What Heresy?

[Beliefnet, July 16, 2003]

I can’t be the only Christian reading “Beyond Belief,” Elaine Pagels’ celebration of Gnostic theology and texts, and thinking, “What’s so heretical about this?”

This best-selling book, and its accompanying train of reviews and author profiles, presents a familiar cast of characters. The Gnostics, developers of a variety of Christ-flavored spiritualities in the earliest centuries of the Christian era, are enthroned as noble seekers of enlightenment. The early Church, which rejected these theologies, is assigned its usual role of oppressor, afflicting believers with rigid Creeds. It’s the old familiar story of oppressive bad guys and rebellious good guys, and Americans never tire of it.

But a look at the supposedly scandalous material comes up short. The most-cited Gnostic text, the Gospel of Thomas, mixes familiar sayings of Jesus with others of more mystical bent. These are sometimes cryptic, but hardly outrageous.
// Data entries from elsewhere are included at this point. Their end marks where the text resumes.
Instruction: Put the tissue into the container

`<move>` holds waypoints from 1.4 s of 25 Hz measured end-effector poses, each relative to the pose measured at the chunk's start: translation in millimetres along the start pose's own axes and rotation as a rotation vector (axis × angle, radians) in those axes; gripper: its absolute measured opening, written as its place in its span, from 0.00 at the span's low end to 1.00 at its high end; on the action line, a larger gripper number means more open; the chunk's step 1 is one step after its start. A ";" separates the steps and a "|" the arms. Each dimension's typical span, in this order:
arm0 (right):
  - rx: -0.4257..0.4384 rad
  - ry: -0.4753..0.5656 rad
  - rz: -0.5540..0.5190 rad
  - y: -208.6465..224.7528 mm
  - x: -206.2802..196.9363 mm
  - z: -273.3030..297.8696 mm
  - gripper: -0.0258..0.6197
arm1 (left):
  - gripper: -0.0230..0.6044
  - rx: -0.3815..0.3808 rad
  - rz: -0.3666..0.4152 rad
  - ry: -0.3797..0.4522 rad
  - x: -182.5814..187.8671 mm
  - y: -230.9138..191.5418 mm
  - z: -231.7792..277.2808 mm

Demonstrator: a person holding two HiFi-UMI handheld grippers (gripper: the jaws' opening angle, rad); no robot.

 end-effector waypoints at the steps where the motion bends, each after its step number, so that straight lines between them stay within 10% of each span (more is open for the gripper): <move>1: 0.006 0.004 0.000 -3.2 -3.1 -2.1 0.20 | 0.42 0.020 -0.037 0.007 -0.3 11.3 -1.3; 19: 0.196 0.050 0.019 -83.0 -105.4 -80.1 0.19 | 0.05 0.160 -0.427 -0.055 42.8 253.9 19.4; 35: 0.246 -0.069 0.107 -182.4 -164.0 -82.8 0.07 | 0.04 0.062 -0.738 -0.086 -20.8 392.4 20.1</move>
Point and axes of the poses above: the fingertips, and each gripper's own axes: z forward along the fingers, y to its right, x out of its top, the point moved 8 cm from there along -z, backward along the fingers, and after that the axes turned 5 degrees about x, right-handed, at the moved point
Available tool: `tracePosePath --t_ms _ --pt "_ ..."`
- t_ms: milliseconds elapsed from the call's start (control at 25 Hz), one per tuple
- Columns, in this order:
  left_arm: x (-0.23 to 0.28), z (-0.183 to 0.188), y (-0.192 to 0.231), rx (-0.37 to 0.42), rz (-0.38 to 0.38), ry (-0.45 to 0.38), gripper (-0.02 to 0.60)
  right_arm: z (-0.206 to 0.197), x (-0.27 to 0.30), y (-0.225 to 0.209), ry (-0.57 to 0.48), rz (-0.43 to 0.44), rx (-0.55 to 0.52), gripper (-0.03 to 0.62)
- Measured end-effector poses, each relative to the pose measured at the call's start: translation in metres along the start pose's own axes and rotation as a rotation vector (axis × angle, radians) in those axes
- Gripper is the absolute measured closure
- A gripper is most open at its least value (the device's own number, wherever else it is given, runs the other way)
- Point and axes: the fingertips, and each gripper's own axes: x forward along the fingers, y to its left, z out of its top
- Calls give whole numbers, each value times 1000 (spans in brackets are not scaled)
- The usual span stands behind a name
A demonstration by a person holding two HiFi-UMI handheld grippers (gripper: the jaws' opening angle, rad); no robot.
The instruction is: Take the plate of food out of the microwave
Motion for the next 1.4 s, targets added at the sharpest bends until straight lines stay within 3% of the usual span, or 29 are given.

They’re not far different from Christian poetry and mysticism through the ages. Where’s the problem?

Well, not here. Early Christians rejected Gnosticism, all right. But what Pagels presents is not the part they rejected. What they rejected, Pagels does not present.

Let’s look at the first part of that statement. Pagels in fact does Christianity a service by calling us afresh to the truth that God is within and permeates all creation. Every person can awaken to this and experience God directly. This truth gets emphasized or neglected according to the pressures of the surrounding culture; most recently, Christianity had to cope with Enlightenment rationalism, which held suspect all things supernatural. Followers of many religious traditions have benefited from recent years’ new openness.

But even in hostile environments, direct encounter with the divine can’t be fully suppressed, because it is true. It keeps bursting out, in the form of Christian mysticism or as charismatic and evangelical movements. When a preacher says you can have a “personal relationship with Jesus” or have “Jesus in your heart,” that’s what he’s talking about. It’s a direct, personal, and probably electrifying encounter with the interior presence of God.

You don’t have to be a full-time contemplative to experience this; lightning can strike anywhere, any time. When it first hit me, I was a non-Christian tourist strolling around an Irish church. Teens praying after a Christian rock concert, a Hispanic Catholic woman on silent retreat, a Greek Orthodox man with an icon by his computer—anyone can experience this dynamic presence of God, because God is within everything he creates. There’s no way to force this experience, but it never hurts to be open, to ask.

So “The Kingdom of God is within you” is hardly a heretical statement. Today’s NeoGnostics would find a crowd around them, from 17th century Spanish nuns to polyester-clad Pentecostals, saying, “That sounds like what I’m talking about.”

Now let’s take a look at the second half of the previous statement. “That =sounds like= what I’m talking about” is a qualified endorsement-a gesture of openness till we hear more. There is such a thing as self-deception, and confusion can bloom in unfamiliar spiritual realms. Though such experiences are indisputably beyond words, after we have them we try to talk about them. We want to share them with others, and we want to check whether we simply flipped out.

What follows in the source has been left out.